▶ What needs to be done:
Give back exactly the lines starting at the one with "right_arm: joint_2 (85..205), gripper" and ending at the last line of the data below. Pictures are not part of the copy.

━━━━━ Supplied entries ━━━━━

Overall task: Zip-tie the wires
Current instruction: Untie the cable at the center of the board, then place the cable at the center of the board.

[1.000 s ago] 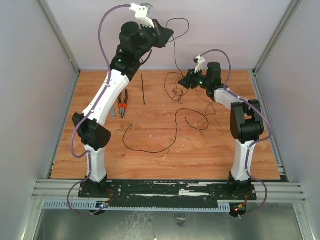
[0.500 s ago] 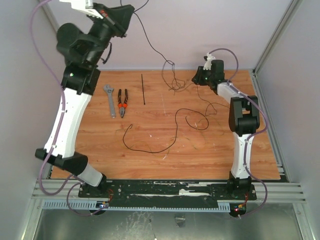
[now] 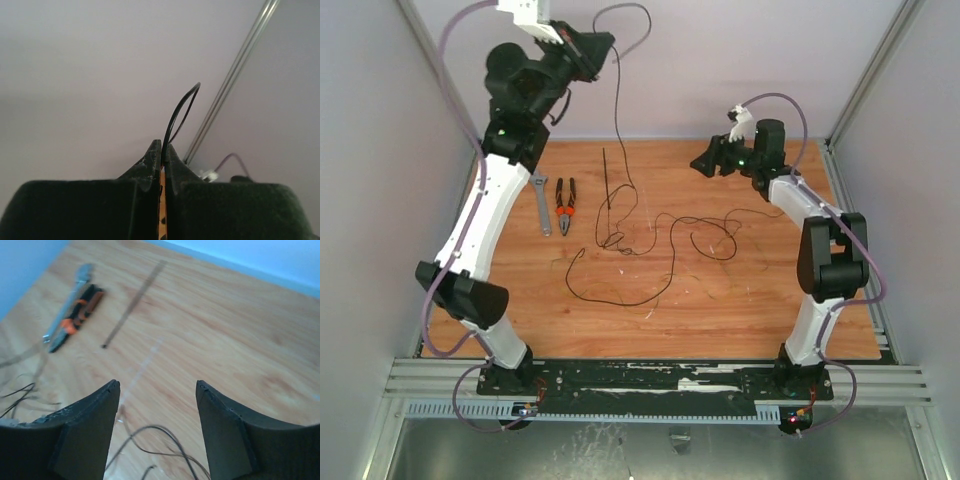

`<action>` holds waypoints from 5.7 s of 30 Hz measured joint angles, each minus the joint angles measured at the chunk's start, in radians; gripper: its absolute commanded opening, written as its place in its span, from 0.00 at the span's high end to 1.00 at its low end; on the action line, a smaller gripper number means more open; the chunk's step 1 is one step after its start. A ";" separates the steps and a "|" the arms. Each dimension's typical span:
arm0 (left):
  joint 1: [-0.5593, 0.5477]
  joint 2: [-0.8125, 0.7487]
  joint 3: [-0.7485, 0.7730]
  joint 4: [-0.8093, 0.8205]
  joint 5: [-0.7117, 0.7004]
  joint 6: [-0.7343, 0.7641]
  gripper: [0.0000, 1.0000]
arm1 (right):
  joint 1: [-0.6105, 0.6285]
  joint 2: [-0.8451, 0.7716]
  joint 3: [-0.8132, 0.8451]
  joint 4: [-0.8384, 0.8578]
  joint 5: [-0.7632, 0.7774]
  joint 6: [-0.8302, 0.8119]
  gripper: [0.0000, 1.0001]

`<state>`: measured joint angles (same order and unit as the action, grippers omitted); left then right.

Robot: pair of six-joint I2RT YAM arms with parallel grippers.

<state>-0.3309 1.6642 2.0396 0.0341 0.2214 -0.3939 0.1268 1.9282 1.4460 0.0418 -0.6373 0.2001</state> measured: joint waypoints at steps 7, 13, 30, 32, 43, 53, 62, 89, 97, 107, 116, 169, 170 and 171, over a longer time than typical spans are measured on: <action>0.001 0.051 -0.084 -0.021 0.002 -0.014 1.00 | 0.116 -0.042 -0.035 0.127 -0.212 -0.065 0.27; 0.001 0.035 -0.084 0.014 0.005 -0.023 1.00 | 0.171 0.040 -0.032 0.153 -0.244 -0.086 0.24; 0.000 0.008 -0.084 0.037 0.017 -0.034 1.00 | 0.197 0.181 0.074 0.143 -0.026 -0.064 0.63; 0.000 0.006 -0.084 0.040 0.015 -0.034 1.00 | 0.200 0.182 0.077 0.141 -0.021 -0.065 0.78; 0.017 -0.066 -0.103 0.022 -0.142 0.010 1.00 | 0.155 0.122 -0.023 0.070 0.012 -0.093 1.00; 0.199 -0.223 -0.159 -0.052 -0.414 0.105 1.00 | -0.139 -0.039 0.135 -0.174 0.457 -0.116 1.00; 0.251 -0.301 -0.189 -0.068 -0.533 0.169 1.00 | -0.195 -0.091 0.124 -0.265 1.012 -0.190 1.00; 0.257 -0.402 -0.610 0.061 -0.126 -0.041 1.00 | -0.251 -0.216 -0.120 -0.187 0.428 -0.084 0.26; 0.257 -0.422 -0.608 0.101 -0.062 -0.093 1.00 | -0.116 -0.359 -0.227 0.036 0.237 0.022 0.23; 0.171 -0.314 -0.486 0.196 0.039 -0.211 1.00 | 0.137 -0.250 -0.267 0.116 0.211 0.132 0.17; 0.047 -0.194 -0.380 0.247 0.026 -0.233 1.00 | 0.192 -0.192 -0.349 0.288 0.200 0.208 0.08; -0.071 -0.527 -0.672 0.120 -0.419 -0.029 1.00 | 0.244 -0.298 -0.274 -0.153 0.417 0.006 1.00; -0.071 -0.571 -0.757 0.137 -0.429 -0.037 1.00 | 0.245 -0.324 -0.275 -0.219 0.437 -0.014 1.00; -0.071 -0.618 -0.844 0.147 -0.439 -0.050 1.00 | 0.246 -0.348 -0.278 -0.272 0.467 -0.031 1.00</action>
<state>-0.4015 1.0466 1.1954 0.1810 -0.2180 -0.4438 0.3725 1.5803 1.1675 -0.2298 -0.1703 0.1696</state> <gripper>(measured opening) 0.033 0.003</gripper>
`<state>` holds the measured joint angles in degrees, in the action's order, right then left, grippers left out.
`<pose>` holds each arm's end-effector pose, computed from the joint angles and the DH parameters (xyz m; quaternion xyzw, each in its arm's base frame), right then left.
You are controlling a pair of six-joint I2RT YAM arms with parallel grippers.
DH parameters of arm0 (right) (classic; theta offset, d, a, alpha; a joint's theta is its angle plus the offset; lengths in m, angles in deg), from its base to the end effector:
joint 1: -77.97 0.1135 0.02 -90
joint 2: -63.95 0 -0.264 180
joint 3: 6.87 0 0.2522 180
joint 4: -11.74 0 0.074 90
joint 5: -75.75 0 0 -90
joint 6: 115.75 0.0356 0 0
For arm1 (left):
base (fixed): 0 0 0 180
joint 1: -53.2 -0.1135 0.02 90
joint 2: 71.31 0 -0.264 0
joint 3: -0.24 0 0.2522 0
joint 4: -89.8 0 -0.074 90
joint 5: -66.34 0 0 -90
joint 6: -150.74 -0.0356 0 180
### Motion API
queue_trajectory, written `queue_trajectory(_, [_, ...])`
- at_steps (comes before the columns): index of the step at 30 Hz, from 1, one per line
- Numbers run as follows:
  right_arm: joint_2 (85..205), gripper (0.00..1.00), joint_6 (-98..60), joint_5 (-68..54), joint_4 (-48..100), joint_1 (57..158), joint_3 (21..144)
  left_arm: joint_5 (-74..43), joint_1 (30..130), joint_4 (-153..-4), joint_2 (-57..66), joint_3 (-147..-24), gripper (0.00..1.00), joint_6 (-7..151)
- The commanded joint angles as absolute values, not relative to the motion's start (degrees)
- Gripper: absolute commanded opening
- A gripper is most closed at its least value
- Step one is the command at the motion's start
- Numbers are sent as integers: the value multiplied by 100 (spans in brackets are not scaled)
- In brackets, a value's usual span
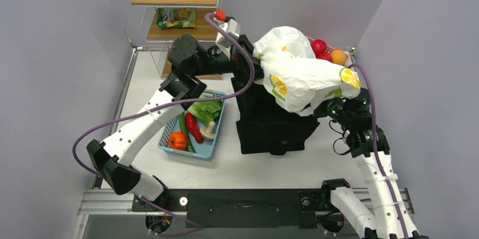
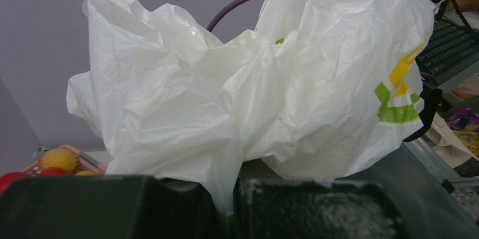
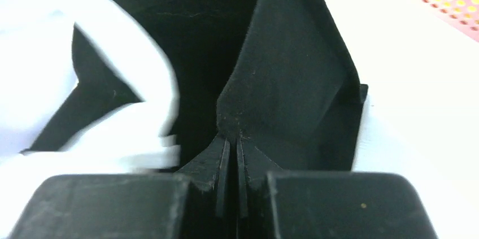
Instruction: Untie the knot of the grocery bags and take out the mixed food
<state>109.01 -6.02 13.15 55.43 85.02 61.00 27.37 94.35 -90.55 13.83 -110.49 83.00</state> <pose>0.1614 0.0365 0.3605 -0.0452 0.8100 0.3174 0.4910 0.2165 -0.2260 0.5276 0.4388 0.4122 -0.5964 0.5308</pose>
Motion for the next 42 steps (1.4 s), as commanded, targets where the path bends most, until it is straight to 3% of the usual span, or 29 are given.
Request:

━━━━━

▶ Exercise response:
  right_arm: joint_2 (85..205), gripper (0.00..1.00), joint_6 (-98..60), joint_5 (-68..54), joint_4 (-48..100), joint_1 (57..158), joint_3 (21..144)
  left_arm: joint_5 (-74..43), joint_1 (30..130), joint_4 (-153..-4), joint_2 (-57..66), joint_3 (-147..-24), gripper (0.00..1.00), joint_6 (-7..151)
- The commanded joint angles as absolute values, not relative to the motion's start (degrees)
- Gripper: absolute commanded opening
- A gripper is most closed at its least value
- Step one is the command at the motion's start
- Numbers are sent as integers: the value multiplied by 100 (spans in brackets are not scaled)
- In brackets, a value's usual span
Instruction: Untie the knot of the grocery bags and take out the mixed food
<state>109.01 -6.02 13.15 55.43 85.02 61.00 27.37 94.35 -90.55 13.83 -110.49 83.00</state> <pose>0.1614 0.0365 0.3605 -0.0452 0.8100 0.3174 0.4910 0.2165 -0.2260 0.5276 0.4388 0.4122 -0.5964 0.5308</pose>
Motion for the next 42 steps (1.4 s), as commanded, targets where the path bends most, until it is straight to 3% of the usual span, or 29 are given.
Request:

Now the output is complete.